» Problem to work on: The entries below are to be returned as written, with all pictures dropped.

━━━ Task input ━━━

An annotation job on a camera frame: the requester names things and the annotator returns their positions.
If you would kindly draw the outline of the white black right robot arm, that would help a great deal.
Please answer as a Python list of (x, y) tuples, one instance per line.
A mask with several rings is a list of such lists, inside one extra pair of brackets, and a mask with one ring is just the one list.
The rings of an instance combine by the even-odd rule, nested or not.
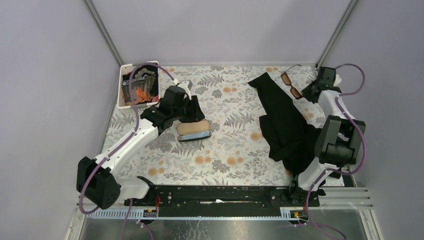
[(332, 173), (344, 175), (342, 167), (356, 163), (363, 143), (366, 124), (348, 111), (336, 78), (336, 68), (320, 66), (316, 79), (301, 92), (322, 108), (326, 120), (314, 142), (314, 159), (294, 177), (286, 193), (293, 206), (321, 195), (320, 186)]

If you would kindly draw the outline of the brown tortoiseshell sunglasses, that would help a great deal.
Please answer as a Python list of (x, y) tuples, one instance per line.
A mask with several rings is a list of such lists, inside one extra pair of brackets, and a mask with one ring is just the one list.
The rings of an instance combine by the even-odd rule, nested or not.
[(294, 85), (292, 84), (292, 81), (291, 81), (291, 79), (290, 79), (290, 77), (289, 77), (289, 75), (288, 75), (288, 71), (289, 70), (291, 70), (291, 69), (293, 69), (293, 68), (295, 68), (295, 67), (301, 67), (302, 65), (301, 64), (295, 64), (295, 65), (292, 65), (292, 66), (290, 66), (287, 70), (285, 70), (281, 75), (280, 75), (280, 77), (281, 77), (281, 80), (283, 81), (283, 83), (286, 85), (286, 86), (288, 86), (288, 87), (290, 87), (290, 90), (289, 90), (289, 92), (292, 94), (292, 96), (296, 99), (296, 100), (299, 100), (299, 99), (301, 99), (301, 98), (303, 98), (303, 95), (299, 92), (299, 90), (296, 88), (296, 87), (294, 87)]

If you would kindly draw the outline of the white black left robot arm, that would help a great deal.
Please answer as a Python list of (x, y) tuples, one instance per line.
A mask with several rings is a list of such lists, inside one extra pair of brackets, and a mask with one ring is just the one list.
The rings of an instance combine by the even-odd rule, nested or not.
[(145, 177), (117, 178), (132, 158), (148, 143), (173, 126), (175, 121), (196, 123), (205, 119), (198, 97), (179, 86), (166, 89), (163, 98), (137, 115), (135, 127), (112, 147), (91, 159), (83, 157), (77, 166), (76, 190), (79, 206), (87, 198), (97, 209), (115, 202), (138, 200), (148, 206), (155, 201), (155, 185)]

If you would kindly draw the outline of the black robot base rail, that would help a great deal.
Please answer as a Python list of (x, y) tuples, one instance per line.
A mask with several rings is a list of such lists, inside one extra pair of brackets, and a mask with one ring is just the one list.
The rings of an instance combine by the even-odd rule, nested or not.
[(217, 210), (221, 206), (228, 206), (241, 212), (253, 209), (266, 208), (300, 208), (306, 206), (318, 207), (319, 196), (325, 192), (310, 197), (308, 200), (291, 201), (288, 194), (289, 187), (277, 186), (212, 186), (212, 185), (155, 185), (150, 188), (144, 198), (125, 200), (124, 205), (132, 203), (135, 207), (152, 207), (173, 209), (200, 208)]

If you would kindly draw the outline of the light blue cleaning cloth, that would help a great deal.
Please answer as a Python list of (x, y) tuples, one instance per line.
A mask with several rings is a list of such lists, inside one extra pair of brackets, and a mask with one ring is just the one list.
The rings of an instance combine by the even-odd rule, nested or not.
[(210, 131), (203, 131), (203, 132), (198, 132), (198, 133), (192, 133), (192, 134), (187, 134), (187, 135), (183, 135), (181, 137), (182, 141), (188, 141), (188, 140), (198, 140), (198, 139), (205, 139), (205, 138), (209, 138), (211, 135)]

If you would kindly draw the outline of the black glasses case tan lining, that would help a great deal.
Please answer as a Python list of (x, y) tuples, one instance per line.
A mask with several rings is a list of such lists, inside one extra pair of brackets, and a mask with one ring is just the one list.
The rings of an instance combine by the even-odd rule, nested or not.
[(199, 122), (190, 122), (190, 123), (179, 123), (176, 127), (177, 133), (178, 133), (178, 138), (177, 140), (179, 142), (191, 142), (191, 141), (198, 141), (198, 140), (204, 140), (204, 139), (192, 139), (192, 140), (181, 140), (181, 137), (183, 135), (190, 135), (190, 134), (195, 134), (195, 133), (200, 133), (200, 132), (205, 132), (205, 131), (210, 131), (212, 136), (212, 132), (211, 132), (211, 124), (207, 119), (203, 119)]

━━━

» Exercise response:
An annotation job on a camera frame: the requester names things and the annotator returns their positions.
If you would kindly draw the outline of the white black right robot arm, that would help a great deal.
Please answer as a Python list of (x, y) tuples, one instance per line.
A mask with several rings is a list of such lists, inside one extra pair of brackets, and a mask with one ring is just the one list.
The rings of an instance combine by the even-odd rule, nested or not.
[(332, 173), (344, 175), (342, 167), (356, 163), (363, 143), (366, 124), (348, 111), (336, 78), (336, 68), (320, 66), (316, 79), (301, 92), (322, 108), (326, 120), (314, 142), (314, 159), (294, 177), (286, 193), (293, 206), (321, 195), (320, 186)]

If you would kindly draw the outline of the brown tortoiseshell sunglasses, that would help a great deal.
Please answer as a Python list of (x, y) tuples, one instance per line.
A mask with several rings is a list of such lists, inside one extra pair of brackets, and a mask with one ring is just the one list.
The rings of an instance combine by the even-odd rule, nested or not.
[(294, 85), (292, 84), (292, 81), (291, 81), (291, 79), (290, 79), (290, 77), (289, 77), (289, 75), (288, 75), (288, 71), (289, 70), (291, 70), (291, 69), (293, 69), (293, 68), (295, 68), (295, 67), (301, 67), (302, 65), (301, 64), (295, 64), (295, 65), (292, 65), (292, 66), (290, 66), (287, 70), (285, 70), (281, 75), (280, 75), (280, 77), (281, 77), (281, 80), (283, 81), (283, 83), (286, 85), (286, 86), (288, 86), (288, 87), (290, 87), (290, 90), (289, 90), (289, 92), (292, 94), (292, 96), (296, 99), (296, 100), (299, 100), (299, 99), (301, 99), (301, 98), (303, 98), (303, 95), (299, 92), (299, 90), (296, 88), (296, 87), (294, 87)]

If you would kindly draw the outline of the white black left robot arm, that would help a great deal.
Please answer as a Python list of (x, y) tuples, one instance per line.
A mask with several rings is a list of such lists, inside one extra pair of brackets, and a mask with one ring is just the one list.
The rings of an instance combine by the even-odd rule, nested or not.
[(145, 177), (117, 178), (132, 158), (148, 143), (173, 126), (175, 121), (196, 123), (205, 119), (198, 97), (179, 86), (166, 89), (163, 98), (137, 115), (135, 127), (112, 147), (91, 159), (83, 157), (77, 166), (76, 190), (79, 206), (87, 198), (97, 209), (115, 202), (138, 200), (148, 206), (155, 201), (155, 185)]

If you would kindly draw the outline of the black robot base rail, that would help a great deal.
Please answer as a Python list of (x, y) tuples, one instance per line.
A mask with several rings is a list of such lists, inside one extra pair of brackets, and a mask with one ring is just the one list.
The rings of an instance combine by the even-odd rule, nested or not.
[(217, 210), (221, 206), (228, 206), (241, 212), (253, 209), (266, 208), (300, 208), (306, 206), (318, 207), (319, 196), (325, 192), (310, 197), (308, 200), (291, 201), (288, 194), (289, 187), (277, 186), (212, 186), (212, 185), (155, 185), (150, 188), (144, 198), (125, 200), (124, 205), (132, 203), (135, 207), (152, 207), (173, 209), (200, 208)]

If you would kindly draw the outline of the light blue cleaning cloth, that would help a great deal.
Please answer as a Python list of (x, y) tuples, one instance per line.
A mask with several rings is a list of such lists, inside one extra pair of brackets, and a mask with one ring is just the one list.
The rings of an instance combine by the even-odd rule, nested or not.
[(210, 131), (203, 131), (203, 132), (198, 132), (198, 133), (192, 133), (192, 134), (187, 134), (187, 135), (183, 135), (181, 137), (182, 141), (188, 141), (188, 140), (198, 140), (198, 139), (205, 139), (205, 138), (209, 138), (211, 135)]

If you would kindly draw the outline of the black glasses case tan lining, that would help a great deal.
Please answer as a Python list of (x, y) tuples, one instance per line.
A mask with several rings is a list of such lists, inside one extra pair of brackets, and a mask with one ring is just the one list.
The rings of an instance combine by the even-odd rule, nested or not.
[(199, 122), (190, 122), (190, 123), (179, 123), (176, 127), (177, 133), (178, 133), (178, 138), (177, 140), (179, 142), (191, 142), (191, 141), (198, 141), (198, 140), (204, 140), (204, 139), (192, 139), (192, 140), (181, 140), (181, 137), (183, 135), (190, 135), (190, 134), (195, 134), (195, 133), (200, 133), (200, 132), (205, 132), (205, 131), (210, 131), (212, 136), (212, 132), (211, 132), (211, 124), (207, 119), (203, 119)]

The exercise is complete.